* Exercise objective *
Tally the lines below that contain "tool". The number is the whole answer.

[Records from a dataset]
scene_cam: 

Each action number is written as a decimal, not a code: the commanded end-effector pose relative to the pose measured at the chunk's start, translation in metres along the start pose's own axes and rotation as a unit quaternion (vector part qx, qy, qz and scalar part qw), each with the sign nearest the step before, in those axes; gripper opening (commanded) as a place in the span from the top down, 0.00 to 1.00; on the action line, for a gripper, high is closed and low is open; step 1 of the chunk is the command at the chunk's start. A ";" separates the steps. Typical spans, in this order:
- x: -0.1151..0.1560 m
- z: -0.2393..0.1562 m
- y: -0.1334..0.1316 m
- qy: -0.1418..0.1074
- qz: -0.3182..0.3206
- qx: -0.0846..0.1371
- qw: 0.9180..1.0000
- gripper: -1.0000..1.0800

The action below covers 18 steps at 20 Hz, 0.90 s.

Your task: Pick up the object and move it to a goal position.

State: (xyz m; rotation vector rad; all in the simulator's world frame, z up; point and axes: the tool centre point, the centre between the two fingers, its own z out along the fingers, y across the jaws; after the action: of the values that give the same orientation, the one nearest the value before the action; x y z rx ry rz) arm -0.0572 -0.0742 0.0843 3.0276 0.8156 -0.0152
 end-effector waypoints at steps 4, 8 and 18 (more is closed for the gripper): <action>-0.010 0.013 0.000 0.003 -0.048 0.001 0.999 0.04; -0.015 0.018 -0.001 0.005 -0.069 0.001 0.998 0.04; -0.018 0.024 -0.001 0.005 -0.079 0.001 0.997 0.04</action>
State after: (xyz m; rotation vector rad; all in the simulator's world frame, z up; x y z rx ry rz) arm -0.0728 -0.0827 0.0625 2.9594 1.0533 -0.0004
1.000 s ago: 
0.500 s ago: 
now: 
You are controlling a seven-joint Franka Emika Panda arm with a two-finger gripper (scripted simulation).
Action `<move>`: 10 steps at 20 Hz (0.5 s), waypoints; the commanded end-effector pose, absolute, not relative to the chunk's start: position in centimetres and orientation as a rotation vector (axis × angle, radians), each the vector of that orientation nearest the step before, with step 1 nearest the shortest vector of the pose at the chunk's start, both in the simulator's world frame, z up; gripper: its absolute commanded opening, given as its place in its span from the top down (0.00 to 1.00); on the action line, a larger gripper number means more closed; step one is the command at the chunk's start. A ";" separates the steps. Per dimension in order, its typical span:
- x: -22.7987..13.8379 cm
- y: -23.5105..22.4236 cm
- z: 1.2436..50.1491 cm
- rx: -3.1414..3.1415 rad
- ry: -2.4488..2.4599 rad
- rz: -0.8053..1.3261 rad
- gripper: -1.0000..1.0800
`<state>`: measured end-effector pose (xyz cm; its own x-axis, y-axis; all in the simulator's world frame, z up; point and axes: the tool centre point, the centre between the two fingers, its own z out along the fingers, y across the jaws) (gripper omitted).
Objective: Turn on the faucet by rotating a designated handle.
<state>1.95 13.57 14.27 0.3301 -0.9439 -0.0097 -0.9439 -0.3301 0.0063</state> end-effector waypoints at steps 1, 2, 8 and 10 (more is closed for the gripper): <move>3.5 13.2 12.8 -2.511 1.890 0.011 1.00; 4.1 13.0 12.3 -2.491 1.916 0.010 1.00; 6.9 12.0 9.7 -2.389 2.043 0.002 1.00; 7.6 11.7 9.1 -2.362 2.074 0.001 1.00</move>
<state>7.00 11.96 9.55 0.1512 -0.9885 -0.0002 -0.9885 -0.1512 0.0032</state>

* Task solution *
2